(Records drawn from a dataset)
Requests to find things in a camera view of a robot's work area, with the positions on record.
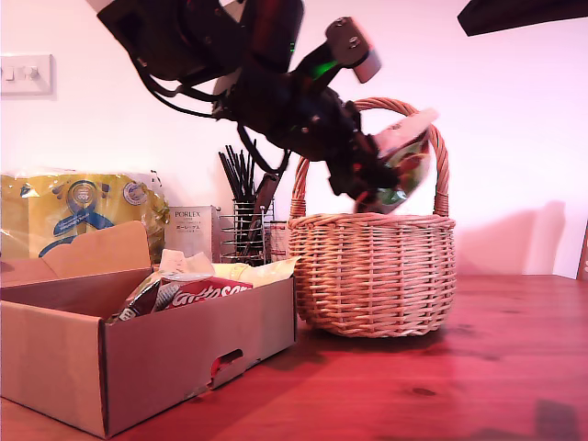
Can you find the white wall switch plate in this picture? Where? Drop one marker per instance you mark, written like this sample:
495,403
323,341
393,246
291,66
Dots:
27,75

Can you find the brown wooden board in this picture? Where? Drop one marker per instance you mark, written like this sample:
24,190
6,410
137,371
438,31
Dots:
584,257

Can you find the yellow kitchen towel pack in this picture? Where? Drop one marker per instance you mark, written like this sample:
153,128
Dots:
46,202

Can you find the black chopstick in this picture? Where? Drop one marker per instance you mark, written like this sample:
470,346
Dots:
227,177
252,184
234,172

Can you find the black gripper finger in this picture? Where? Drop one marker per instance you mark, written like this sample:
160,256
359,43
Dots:
376,170
528,14
356,195

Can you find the red and yellow Maltesers bag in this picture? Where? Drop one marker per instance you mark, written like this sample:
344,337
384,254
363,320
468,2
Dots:
206,294

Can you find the small clear jar red print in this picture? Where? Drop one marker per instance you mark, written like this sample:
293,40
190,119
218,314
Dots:
278,241

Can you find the white Porlex box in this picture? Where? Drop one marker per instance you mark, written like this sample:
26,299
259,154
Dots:
193,229

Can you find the white and green egg bag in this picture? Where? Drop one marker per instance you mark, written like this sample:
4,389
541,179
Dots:
413,138

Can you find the brown cardboard box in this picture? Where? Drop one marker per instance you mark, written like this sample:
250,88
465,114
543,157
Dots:
184,331

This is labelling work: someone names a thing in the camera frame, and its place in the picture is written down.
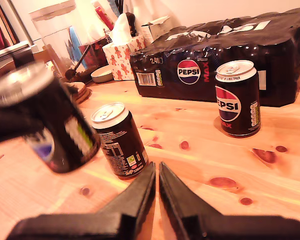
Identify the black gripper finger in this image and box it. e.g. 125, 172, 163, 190
158, 161, 300, 240
5, 161, 157, 240
0, 99, 42, 147

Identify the black Pepsi Max can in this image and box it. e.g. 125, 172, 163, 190
0, 62, 101, 175
214, 59, 262, 139
90, 101, 150, 180

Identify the brown round coaster stack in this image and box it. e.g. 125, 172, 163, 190
64, 81, 93, 105

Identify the black shrink-wrapped Pepsi multipack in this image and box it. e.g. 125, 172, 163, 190
129, 6, 300, 108

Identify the dark long spoon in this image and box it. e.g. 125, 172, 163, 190
64, 44, 91, 79

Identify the grey ceramic bowl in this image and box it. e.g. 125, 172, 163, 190
90, 66, 115, 84

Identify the dark red printed box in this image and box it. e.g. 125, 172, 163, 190
78, 36, 110, 72

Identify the gingerbread print tissue box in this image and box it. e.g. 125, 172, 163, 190
101, 34, 147, 81

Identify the white paper tissue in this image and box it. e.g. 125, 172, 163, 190
109, 12, 133, 46

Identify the dark brown rounded item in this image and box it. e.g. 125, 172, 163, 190
124, 12, 137, 38

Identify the small white carton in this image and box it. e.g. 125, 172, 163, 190
140, 15, 171, 47

Task goal
Print out each record exactly as shown, but keep the pictures out.

Exercise response
Requests to find things in a camera view of a robot's work area, with the positions on record.
Can you find the white wall switch plate in this picture? Where? Drop one marker per instance you mark, written like this sample:
495,403
323,341
393,246
291,66
Dots:
27,75

Can you find the brown wooden board in this picture? Where? Drop one marker per instance you mark, written like this sample:
24,190
6,410
137,371
438,31
Dots:
584,257

Can you find the yellow kitchen towel pack in this picture? Where? Drop one marker per instance you mark, written like this sample:
153,128
Dots:
46,202

Can you find the black chopstick in this picture? Where? Drop one marker per instance you mark, written like this sample:
470,346
Dots:
227,177
252,184
234,172

Can you find the black gripper finger in this picture? Where? Drop one marker per instance you mark, written like this sample:
160,256
359,43
Dots:
376,170
528,14
356,195

Can you find the red and yellow Maltesers bag in this picture? Where? Drop one marker per instance you mark, written like this sample:
344,337
384,254
363,320
468,2
Dots:
206,294

Can you find the small clear jar red print in this picture? Where? Drop one marker per instance you mark, written like this sample:
293,40
190,119
218,314
Dots:
278,241

Can you find the white Porlex box in this picture? Where? Drop one marker per instance you mark, written like this sample:
26,299
259,154
Dots:
193,229

Can you find the white and green egg bag in this picture? Where? Drop one marker per instance you mark, written like this sample:
4,389
541,179
Dots:
413,138

Can you find the brown cardboard box in this picture? Where? Drop one marker per instance you mark, written like this sample:
250,88
465,114
543,157
Dots:
184,331

This is labelling work: someone names a thing in the camera frame, and its place in the picture is written down.
Identify the black gripper finger in this image and box it. e.g. 125, 172, 163, 190
158, 161, 300, 240
5, 161, 157, 240
0, 99, 42, 147

Identify the black Pepsi Max can in this image and box it. e.g. 125, 172, 163, 190
0, 62, 101, 175
214, 59, 262, 139
90, 101, 150, 180

Identify the brown round coaster stack in this image and box it. e.g. 125, 172, 163, 190
64, 81, 93, 105

Identify the black shrink-wrapped Pepsi multipack in this image and box it. e.g. 125, 172, 163, 190
129, 6, 300, 108

Identify the dark long spoon in this image and box it. e.g. 125, 172, 163, 190
64, 44, 91, 79

Identify the grey ceramic bowl in this image and box it. e.g. 125, 172, 163, 190
90, 66, 115, 84

Identify the dark red printed box in this image and box it. e.g. 125, 172, 163, 190
78, 36, 110, 72

Identify the gingerbread print tissue box in this image and box it. e.g. 125, 172, 163, 190
101, 34, 147, 81

Identify the white paper tissue in this image and box it. e.g. 125, 172, 163, 190
109, 12, 133, 46

Identify the dark brown rounded item in this image and box it. e.g. 125, 172, 163, 190
124, 12, 137, 38

Identify the small white carton in this image and box it. e.g. 125, 172, 163, 190
140, 15, 171, 47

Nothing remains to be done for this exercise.